Firstly, as the reviewers pointed out, there are many existing disentangled graph representation learning methods, while few of them are treated as baselines in this work, which makes the novelty of the proposed method questionable. Although the authors highlighted the differences between the proposed method and the existing ones, the claims were not verified by sufficient experiments. Especially, a comprehensive comparison with the method in "Deep Generative Model for Periodic Graphs. NeurIPS 2022" is necessary because the main difference between the proposed method and this one is the distribution assumption of latent factors.

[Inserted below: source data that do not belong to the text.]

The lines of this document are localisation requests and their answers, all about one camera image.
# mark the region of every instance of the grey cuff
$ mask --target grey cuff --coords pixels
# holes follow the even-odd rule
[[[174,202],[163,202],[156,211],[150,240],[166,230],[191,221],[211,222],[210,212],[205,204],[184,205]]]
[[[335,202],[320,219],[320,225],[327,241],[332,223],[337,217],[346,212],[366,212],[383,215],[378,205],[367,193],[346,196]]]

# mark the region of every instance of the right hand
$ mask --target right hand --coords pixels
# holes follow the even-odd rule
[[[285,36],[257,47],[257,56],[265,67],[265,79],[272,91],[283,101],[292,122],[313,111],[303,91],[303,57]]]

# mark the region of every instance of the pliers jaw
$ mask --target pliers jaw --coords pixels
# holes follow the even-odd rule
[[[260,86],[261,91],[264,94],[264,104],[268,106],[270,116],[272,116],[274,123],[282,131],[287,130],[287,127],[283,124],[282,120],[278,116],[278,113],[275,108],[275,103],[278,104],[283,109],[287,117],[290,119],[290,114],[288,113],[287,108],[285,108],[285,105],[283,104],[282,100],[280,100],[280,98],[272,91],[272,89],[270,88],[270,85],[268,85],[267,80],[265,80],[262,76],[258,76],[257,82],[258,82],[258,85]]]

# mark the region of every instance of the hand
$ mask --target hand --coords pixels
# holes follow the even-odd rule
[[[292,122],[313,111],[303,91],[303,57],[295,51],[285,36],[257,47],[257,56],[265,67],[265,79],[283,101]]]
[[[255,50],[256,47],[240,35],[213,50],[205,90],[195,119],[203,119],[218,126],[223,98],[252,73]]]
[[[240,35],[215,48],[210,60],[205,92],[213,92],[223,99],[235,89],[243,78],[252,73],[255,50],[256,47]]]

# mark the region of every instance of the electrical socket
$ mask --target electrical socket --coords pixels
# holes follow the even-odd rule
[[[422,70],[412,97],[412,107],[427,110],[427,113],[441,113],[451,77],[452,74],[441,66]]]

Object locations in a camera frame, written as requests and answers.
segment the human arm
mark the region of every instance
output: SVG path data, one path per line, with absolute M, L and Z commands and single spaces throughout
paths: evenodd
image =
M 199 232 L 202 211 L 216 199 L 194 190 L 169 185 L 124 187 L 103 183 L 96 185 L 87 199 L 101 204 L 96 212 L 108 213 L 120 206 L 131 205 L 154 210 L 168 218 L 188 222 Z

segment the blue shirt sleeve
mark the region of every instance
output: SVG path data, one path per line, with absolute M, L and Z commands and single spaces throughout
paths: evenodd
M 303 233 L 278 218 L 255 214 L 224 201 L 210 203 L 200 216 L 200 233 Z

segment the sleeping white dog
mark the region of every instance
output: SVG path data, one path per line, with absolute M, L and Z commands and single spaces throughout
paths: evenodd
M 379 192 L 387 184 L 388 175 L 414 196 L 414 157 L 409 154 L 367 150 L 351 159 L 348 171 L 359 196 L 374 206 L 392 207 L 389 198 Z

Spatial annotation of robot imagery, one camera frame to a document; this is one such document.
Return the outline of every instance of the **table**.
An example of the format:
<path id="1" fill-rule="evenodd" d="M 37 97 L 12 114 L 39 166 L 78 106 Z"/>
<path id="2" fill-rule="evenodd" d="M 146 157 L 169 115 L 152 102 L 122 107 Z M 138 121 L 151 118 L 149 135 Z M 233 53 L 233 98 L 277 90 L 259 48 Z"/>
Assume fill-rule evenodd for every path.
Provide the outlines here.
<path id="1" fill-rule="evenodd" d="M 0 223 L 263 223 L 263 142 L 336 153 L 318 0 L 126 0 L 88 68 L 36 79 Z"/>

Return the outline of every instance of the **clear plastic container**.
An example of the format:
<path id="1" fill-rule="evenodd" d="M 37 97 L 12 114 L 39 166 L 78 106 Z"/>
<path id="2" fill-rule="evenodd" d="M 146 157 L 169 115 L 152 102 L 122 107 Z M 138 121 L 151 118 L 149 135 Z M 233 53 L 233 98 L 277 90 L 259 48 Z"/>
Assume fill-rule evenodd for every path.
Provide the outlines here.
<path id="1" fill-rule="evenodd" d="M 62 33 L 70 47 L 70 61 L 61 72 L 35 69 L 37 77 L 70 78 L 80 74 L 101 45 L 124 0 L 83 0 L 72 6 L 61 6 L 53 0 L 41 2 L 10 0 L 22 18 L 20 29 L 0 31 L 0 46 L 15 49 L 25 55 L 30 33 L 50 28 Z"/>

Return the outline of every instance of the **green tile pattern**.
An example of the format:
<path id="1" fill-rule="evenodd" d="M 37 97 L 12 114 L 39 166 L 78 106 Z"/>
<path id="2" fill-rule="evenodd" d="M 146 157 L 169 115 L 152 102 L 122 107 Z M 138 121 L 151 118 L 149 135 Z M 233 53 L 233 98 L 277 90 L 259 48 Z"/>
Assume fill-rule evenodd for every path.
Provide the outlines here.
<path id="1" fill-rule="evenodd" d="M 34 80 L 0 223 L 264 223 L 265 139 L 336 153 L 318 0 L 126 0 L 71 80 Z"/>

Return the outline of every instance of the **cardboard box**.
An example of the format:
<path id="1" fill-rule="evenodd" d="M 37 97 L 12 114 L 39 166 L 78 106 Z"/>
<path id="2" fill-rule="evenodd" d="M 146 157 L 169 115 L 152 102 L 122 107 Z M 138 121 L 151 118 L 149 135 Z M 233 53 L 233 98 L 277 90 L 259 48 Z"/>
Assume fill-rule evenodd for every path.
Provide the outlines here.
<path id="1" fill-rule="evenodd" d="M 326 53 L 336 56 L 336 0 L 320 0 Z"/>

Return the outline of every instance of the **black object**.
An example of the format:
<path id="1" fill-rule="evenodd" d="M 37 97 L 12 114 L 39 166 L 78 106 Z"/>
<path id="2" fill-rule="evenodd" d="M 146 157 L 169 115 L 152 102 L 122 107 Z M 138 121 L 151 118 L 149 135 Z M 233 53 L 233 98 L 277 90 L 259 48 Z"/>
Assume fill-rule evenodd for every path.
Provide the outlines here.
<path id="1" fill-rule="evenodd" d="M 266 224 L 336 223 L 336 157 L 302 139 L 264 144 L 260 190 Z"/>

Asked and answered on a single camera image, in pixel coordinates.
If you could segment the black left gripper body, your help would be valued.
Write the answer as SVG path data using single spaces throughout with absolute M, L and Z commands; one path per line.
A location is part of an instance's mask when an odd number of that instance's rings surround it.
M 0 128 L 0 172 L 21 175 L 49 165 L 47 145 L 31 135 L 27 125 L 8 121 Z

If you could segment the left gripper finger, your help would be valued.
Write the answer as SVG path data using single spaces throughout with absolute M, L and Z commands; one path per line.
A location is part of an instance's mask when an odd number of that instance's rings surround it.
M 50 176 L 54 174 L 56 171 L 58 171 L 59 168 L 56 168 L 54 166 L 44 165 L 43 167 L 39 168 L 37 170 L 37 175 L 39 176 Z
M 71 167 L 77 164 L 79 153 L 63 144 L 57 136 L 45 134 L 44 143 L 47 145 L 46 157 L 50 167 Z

Secondly, considering the change in the averaged result and the corresponding standard deviation, the performance improvements caused by the proposed method are incremental in most situations. The additional results shown in the rebuttal phase did not resolve this concern successfully. In addition, according to the figures shown in the paper and the pdf file provided in the rebuttal phase, the disentangled latent factors seem to imply clustered nodes, which is questionable for representing heterophilic graphs (and in my opinion, it might be the reason for the incremental performance improvements, and I strongly suggest the authors add analytic experiments to verify whether such a correlation exists and what a kind of impact it has on the model performance).
In addition, there are many typos in the paper, e.g., the "grpah" in the titles of Sections 3.3 and 3.3.1.
In summary, although no comprehensive discussions happened in the rebuttal phase (As AC, I am sorry to the authors, but I have tried my best to remind the reviewers), based on the analysis above, I suggest the authors polish this work and resubmit it in the future.